There is a little thrill that comes with flaunting authority when one's life is otherwise miserable. It enables abdicating responsibility for one's bad decisions in summa. Mostly it's when no one is looking, although you might get pulled over, but that's part of the thrill. If you can do it in public...now that's exciting. Most of these same folks will obediently wear their masks on a flight, right?

You think it's casual, I don't agree. It's akin to indecent exposure to my way of thinking, which is why you instinctively are repelled.

Poke the bear. Is it foolish? You tell me.

Mc said...

Pete,
Why do you keep going back to Costco?


If I don't feel safe shopping at a place I don't go there. By spending your money in a place where mask policies aren't enforced you are endorsing that behavior.

Yes, you can survive without Costco. You did before.

Doug Snider said...

The common cold in some instances can be caused by forms of coronavirus. If the currently pandemic form evolves into something as benign as the ones causing mild cold symptoms, we are all better off for it. In hindsight, I never would have drastically changed my lifestyle to avoid a cold. We have, however, lived through a pandemic that has resulted in an extreme number of deaths in excess of what would have otherwise occurred. Otherwise healthy people are still dying from it. If Covid-19 goes out with a whimper, I’m fine with that, but avoiding the disease has become a matter of principle. Testing positive now has a stigma attached with it stemming from the politization of a public health crisis. I will continue to religiously avoid the disease that I associate with a certain disgraced former president.

Mike said...

Believe it or not, there are people who blame our ongoing COVID woes on Biden and our lack of testing, rather than all the idiots that refuse to get vaccinated. That’s like the people who blame Trump’s election on “liberal elites,” rather than all the idiots that voted for him. It’s called denying the obvious.
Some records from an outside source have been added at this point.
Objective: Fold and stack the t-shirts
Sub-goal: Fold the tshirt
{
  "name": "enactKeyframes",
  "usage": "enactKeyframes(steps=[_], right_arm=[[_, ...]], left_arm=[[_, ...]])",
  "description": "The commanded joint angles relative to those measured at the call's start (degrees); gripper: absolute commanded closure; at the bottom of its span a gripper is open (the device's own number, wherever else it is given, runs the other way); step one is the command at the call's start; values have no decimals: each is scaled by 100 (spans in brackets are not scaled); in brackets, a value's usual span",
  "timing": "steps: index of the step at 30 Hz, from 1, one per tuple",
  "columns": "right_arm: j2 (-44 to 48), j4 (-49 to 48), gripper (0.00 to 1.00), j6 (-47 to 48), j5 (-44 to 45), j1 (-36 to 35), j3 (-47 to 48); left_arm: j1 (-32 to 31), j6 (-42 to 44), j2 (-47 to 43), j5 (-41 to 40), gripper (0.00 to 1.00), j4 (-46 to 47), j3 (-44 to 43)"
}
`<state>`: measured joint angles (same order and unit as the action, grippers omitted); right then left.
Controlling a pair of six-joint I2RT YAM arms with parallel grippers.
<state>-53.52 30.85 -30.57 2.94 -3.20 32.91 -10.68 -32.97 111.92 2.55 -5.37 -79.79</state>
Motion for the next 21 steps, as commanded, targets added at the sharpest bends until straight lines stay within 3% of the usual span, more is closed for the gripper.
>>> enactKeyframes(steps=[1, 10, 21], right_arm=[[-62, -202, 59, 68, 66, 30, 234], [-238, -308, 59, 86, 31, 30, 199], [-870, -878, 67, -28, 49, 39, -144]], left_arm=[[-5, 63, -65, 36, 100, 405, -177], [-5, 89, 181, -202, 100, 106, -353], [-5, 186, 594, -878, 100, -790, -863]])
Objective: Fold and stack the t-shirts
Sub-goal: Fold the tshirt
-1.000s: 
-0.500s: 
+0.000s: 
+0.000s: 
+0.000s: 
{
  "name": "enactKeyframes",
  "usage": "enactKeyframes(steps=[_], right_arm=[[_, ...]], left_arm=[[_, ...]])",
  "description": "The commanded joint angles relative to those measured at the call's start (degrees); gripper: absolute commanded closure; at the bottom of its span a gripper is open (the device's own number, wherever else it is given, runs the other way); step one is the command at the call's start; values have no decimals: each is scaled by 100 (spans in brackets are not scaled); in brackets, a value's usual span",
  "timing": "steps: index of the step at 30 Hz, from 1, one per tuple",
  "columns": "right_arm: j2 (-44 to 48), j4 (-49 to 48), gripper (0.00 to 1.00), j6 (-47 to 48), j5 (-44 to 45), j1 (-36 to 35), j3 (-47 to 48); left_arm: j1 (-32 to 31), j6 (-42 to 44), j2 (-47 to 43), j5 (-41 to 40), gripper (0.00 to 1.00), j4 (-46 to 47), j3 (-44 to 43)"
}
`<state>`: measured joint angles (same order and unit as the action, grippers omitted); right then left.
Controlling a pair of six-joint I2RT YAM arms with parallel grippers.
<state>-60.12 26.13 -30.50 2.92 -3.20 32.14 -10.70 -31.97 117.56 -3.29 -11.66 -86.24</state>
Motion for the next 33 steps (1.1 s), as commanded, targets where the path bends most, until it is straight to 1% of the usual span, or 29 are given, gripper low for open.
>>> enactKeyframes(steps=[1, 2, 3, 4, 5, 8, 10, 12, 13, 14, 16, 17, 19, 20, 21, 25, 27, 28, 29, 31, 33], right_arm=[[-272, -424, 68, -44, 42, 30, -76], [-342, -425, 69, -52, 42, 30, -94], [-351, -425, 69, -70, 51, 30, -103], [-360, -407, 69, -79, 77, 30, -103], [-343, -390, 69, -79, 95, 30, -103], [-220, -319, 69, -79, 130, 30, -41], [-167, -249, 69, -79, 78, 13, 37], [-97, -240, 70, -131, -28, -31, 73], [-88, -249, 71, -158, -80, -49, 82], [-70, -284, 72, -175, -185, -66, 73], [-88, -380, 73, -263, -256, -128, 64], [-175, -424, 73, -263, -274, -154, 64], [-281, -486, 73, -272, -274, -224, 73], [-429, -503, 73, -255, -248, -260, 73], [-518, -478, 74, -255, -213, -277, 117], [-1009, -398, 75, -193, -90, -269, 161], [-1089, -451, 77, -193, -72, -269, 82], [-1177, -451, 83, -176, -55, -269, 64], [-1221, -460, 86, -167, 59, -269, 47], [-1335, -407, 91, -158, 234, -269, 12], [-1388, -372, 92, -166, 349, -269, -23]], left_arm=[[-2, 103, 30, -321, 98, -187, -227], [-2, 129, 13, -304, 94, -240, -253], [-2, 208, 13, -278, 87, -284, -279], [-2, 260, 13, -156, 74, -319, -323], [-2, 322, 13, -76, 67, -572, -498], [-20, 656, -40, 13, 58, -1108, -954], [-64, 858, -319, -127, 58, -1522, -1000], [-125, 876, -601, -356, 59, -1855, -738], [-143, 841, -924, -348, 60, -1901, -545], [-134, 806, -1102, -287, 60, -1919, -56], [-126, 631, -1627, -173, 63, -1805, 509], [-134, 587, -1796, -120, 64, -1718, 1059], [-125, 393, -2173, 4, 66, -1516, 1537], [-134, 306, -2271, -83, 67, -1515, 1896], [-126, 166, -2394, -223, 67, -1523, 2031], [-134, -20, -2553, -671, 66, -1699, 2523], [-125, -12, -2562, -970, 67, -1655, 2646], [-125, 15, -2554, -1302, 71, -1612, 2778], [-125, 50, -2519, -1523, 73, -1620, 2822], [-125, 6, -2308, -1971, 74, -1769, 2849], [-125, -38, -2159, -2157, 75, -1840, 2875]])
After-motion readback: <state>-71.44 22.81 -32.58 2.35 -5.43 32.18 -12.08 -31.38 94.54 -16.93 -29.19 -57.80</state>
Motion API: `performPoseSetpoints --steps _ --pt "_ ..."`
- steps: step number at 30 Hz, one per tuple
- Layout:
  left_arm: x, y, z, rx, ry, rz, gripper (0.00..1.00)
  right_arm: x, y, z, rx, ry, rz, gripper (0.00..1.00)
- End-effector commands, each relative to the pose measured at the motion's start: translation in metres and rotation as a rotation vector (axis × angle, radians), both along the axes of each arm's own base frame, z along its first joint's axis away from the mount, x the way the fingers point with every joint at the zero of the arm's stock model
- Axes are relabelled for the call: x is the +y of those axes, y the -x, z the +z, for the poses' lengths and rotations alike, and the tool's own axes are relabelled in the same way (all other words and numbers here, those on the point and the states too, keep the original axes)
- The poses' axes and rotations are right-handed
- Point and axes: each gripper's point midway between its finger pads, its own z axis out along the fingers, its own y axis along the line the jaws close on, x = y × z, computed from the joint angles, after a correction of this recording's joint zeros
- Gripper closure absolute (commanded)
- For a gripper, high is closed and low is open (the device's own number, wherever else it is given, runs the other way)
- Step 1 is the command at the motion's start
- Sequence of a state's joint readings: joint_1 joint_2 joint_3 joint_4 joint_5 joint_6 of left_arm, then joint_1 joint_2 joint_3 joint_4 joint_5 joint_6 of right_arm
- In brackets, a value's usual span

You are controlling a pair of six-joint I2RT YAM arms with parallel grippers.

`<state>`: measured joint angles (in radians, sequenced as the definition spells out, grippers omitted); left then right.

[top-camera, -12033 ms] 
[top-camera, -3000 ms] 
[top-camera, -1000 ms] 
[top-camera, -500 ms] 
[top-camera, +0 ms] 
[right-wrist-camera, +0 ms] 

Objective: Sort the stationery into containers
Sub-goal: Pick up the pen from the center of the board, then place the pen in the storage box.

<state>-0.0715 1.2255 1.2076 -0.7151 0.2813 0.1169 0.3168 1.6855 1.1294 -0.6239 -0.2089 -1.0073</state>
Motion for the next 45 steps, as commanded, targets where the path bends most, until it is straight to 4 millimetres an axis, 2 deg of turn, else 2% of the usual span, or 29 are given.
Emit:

The key to curing both these afflictions lies in our schools. To prevent such self-inflicted catastrophes in the future, children need to learn critical thinking. However, I expect Republicans would probably pass laws against it.

Mc said...

But you should change your behavior to avoid a cold. Those actions could protect you from all types of communicable diseases, from the common cold to flu to measles.

They include handwashing, not sneezing into your hand, and isolation when you have a fever.

The point is, they are not significant changes. They protect you, your family and the community.